Mistake #2 was still plaguing me and now Mistake #1 really kicked in. So I headed onto every Australian A Series forum I could find. It had to be the damned cam shaft and I was already devising ways to get the cam out without pulling the engine. At about 9 o’clock on Sunday night I struck gold. Someone could identify the camshaft and gave me the cam grinders name and email address. So, I wrote to him. Checked my emails all Monday and was getting pretty frustrated when, at 5.30, the phone rang. It was Graham Russell, the chap who ground the cam. A quick chat over the phone and he basically sorted out my issues, corrected the last part of Mistake #2 and, most importantly, resolved Mistake #1 in about 30 seconds.
The last part of #2 was the use of the HIF style vacuum chambers. They use the SU ‘B’ style spring for which the softest is the Red (4.5 oz tension) spring. I needed the lighter Blue (2.5 oz) as the vacuum wasn’t strong enough to lift the pistons. So, the MGB vacuum chambers where fitted and miracle, they clear the bonnet – just. Voila, I’m getting full movement in both pistons.
Which brings me to Mistake #1. The root cause of everything. When the cam came, the shop I bought it from gave me the advice to ‘set it as per the book for a standard cam’. So, I grabbed the book, got the timing details and set it all up. Here’s the rub. I have three versions of the workshop manual. A large folder of photocopy sheets of a 1971 British Leyland workshop manual, one of the first editions of the Haymes manual that I picked up for free in an op shop and the current version of the Haymes manual. The new one was on the top of the pile so I used that. It said use 13 degrees before top dead centre at 1000 rpm, vacuum disconnected. I couldn’t get it to run at 13 as every time I turned it off it ran on, but at 12 degrees it ran. I’ve been using that setting for exactly 12 months. Well, the book has a misprint – the timing should be 4-8 degrees BTDC. I backed if off on the vernier the full way (5 degrees) back to somewhere in the 7-8 region and the car cam alive. The engine note deepened, the power came on early, the engine ran cooler. Up the road to Belair it was pulling out of corners in 3rd where previously I felt I needed to get out an push in second. For 12 months its run like a woolly goat and it may well have run ok on the original HS2, but I’ll never know.

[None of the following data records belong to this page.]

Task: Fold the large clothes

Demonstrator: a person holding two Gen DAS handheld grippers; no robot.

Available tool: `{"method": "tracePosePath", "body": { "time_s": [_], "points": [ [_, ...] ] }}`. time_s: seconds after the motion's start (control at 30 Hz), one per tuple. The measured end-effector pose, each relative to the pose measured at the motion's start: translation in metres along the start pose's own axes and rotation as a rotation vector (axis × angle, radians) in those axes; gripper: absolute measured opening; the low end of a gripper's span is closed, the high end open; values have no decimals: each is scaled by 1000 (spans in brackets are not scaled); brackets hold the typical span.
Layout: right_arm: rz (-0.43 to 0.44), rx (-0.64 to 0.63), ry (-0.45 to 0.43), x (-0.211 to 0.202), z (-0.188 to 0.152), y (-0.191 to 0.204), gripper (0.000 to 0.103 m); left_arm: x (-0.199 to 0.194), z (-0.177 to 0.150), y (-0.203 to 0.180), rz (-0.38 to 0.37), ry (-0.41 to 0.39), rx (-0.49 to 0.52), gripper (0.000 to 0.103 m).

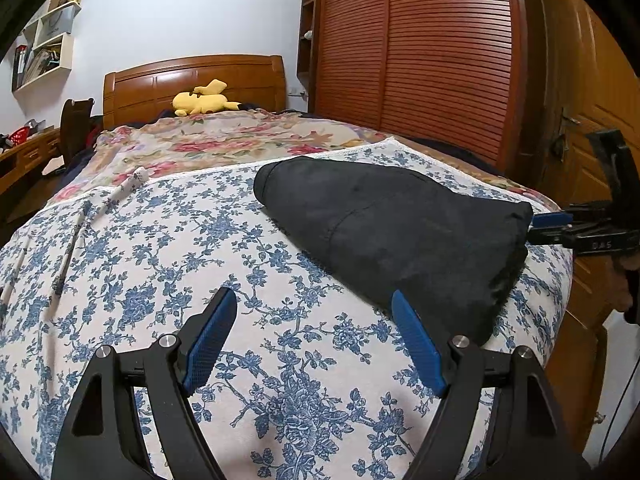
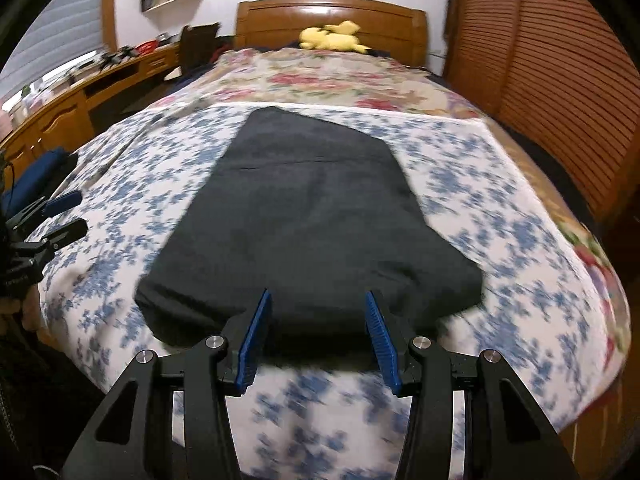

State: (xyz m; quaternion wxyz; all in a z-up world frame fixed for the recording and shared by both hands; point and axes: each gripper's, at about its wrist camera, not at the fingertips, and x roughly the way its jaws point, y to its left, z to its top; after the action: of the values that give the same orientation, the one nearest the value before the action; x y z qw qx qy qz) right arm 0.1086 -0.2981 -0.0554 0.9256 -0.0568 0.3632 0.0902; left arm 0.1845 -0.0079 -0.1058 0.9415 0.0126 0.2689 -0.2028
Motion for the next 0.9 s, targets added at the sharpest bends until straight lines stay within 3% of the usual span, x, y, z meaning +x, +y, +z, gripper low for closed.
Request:
{"method": "tracePosePath", "body": {
  "time_s": [0.23, 0.43, 0.63, 0.73, 0.9],
  "points": [
    [-25, 62, 9, -1, -22, -24, 50, 11, 9, -11, 13, 11, 5, 81],
    [30, 95, 24, 22, -21, -41, 50, 33, 28, -19, 14, 37, -4, 81],
    [88, 118, 18, 43, -18, -47, 50, 70, 54, -20, 28, 73, 2, 81],
    [51, 109, 26, 53, -20, -46, 50, 93, 69, -12, 33, 87, -10, 81],
    [68, 119, 9, 59, -26, -47, 52, 139, 92, 8, 69, 123, -40, 81]
  ]
}}
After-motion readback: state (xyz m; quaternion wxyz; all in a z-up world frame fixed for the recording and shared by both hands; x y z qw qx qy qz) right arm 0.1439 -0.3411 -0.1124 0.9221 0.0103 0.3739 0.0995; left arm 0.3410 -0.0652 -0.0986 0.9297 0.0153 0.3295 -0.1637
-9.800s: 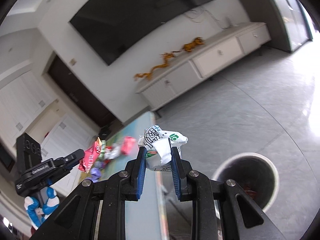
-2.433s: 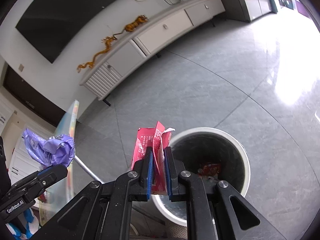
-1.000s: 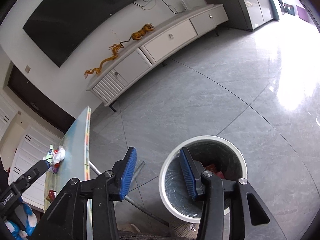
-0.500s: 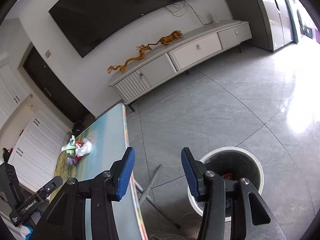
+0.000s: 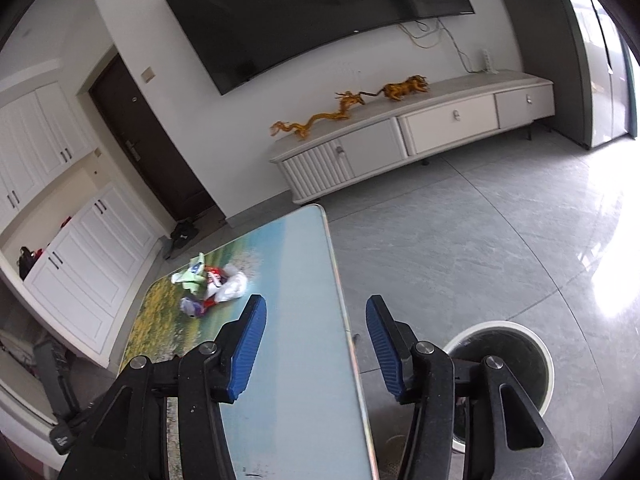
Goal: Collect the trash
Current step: 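Move both open tools back over the trash on the table, then grasp the brown chip bag with the left tool while the right tool grasps clear plastic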
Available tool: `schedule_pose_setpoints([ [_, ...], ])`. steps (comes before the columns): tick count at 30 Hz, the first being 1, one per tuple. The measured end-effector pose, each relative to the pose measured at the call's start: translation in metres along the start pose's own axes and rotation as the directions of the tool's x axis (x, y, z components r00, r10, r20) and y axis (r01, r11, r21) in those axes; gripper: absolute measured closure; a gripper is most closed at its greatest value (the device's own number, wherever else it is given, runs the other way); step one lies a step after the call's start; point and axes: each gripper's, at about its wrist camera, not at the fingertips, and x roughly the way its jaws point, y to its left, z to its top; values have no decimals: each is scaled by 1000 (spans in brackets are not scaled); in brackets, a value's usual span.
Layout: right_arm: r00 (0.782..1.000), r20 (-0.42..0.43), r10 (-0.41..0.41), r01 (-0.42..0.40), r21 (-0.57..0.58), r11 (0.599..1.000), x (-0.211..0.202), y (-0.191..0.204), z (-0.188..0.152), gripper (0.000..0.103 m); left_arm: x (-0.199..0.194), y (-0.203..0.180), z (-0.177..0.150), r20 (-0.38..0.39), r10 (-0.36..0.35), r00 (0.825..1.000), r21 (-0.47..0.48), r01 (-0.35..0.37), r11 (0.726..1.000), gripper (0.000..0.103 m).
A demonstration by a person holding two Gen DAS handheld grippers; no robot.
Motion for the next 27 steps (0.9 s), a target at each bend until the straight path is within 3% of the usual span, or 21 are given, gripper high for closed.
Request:
schedule_pose_setpoints([
  [10,998,-47,52,-56,-97,994,27,41,5,50,26,48,-11,-76,96,992,-143,-106,984,29],
  [15,993,-91,69,-81,-129,988,51,54,5,50,41,67,-10,-97,93,991,-211,-112,971,29],
  [27,977,-197,87,-125,-187,974,119,81,6,50,72,70,7,-111,169,979,-195,-188,963,29],
])
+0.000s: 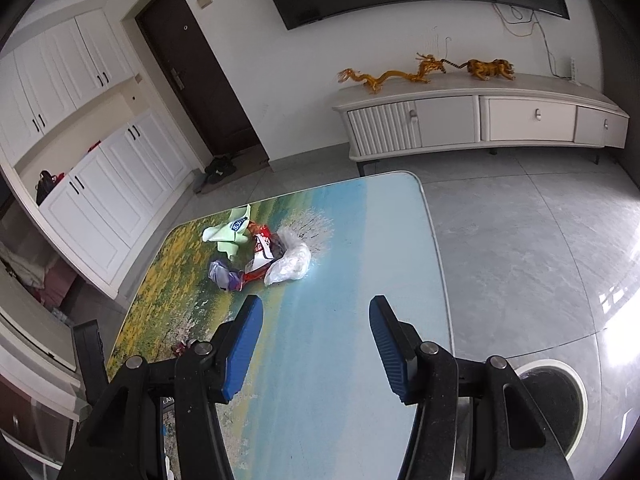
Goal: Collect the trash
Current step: 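Grasp the brown chip bag with the left tool while the right tool grasps clear plastic, then lift the brown chip bag and clear plastic bag off the table with both tools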
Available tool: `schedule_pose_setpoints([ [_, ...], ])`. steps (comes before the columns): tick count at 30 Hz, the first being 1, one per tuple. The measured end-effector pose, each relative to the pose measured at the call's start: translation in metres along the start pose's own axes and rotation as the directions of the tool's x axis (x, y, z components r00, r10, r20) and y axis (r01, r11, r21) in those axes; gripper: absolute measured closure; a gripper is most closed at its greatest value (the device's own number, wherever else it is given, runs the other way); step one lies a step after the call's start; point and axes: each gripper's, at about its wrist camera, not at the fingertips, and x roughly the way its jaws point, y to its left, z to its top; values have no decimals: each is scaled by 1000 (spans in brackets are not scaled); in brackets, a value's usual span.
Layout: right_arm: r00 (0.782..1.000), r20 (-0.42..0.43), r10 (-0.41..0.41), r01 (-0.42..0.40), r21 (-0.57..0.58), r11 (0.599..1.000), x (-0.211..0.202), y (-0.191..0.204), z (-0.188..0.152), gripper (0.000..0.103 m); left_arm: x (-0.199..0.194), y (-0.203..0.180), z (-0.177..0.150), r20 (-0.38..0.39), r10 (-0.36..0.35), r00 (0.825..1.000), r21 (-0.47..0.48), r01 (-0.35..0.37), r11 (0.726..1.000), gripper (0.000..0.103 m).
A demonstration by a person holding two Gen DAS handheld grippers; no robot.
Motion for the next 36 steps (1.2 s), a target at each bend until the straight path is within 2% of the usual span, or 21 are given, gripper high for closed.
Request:
schedule_pose_setpoints([
  [8,999,-52,-3,1,-32,999,50,12,16,50,8,-2,9,29,47,998,40,-48,998,30],
  [10,998,-69,0,-2,-35,999,65,15,19,50,8,-2,8,42,53,998,52,-55,997,36],
  [18,995,-89,-34,29,-58,998,113,26,27,50,8,0,10,46,-8,999,68,5,998,53],
  [19,995,-89,-39,34,-58,998,117,26,27,50,8,1,10,46,-16,999,65,13,998,59],
  [21,995,-89,-48,44,-52,998,125,24,28,51,9,2,11,40,-38,998,59,35,998,64],
  [29,991,-118,-57,49,-70,996,160,28,28,53,10,1,8,56,-67,996,65,64,996,68],
  [36,986,-153,-72,58,-94,994,187,30,22,73,8,2,4,70,-91,993,65,87,994,68],
])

Somewhere along the line, Haymes have attempted to make the manual look a bit tidier and easier to read and in doing so they’ve printed the wrong data. Six degrees of separation? I’ll take five degrees of ignition retardation any day!
Thanks for publishing this.
I’m planning on fitting a fast road cam to my 1275 while I’m rebuilding the engine and I want to use the original HS2 carbs. I’m using a Haynes manual published in 1990 which lists static timing a 7 BTDC and dynamic at 9 BTDC at 1500rpm, so I probably wouldn’t have hit the same problems, but it makes me wonder whether to trust the manual for other measurements.
Sorry you went through so much pain, but I’m glad it’s running sweetly now!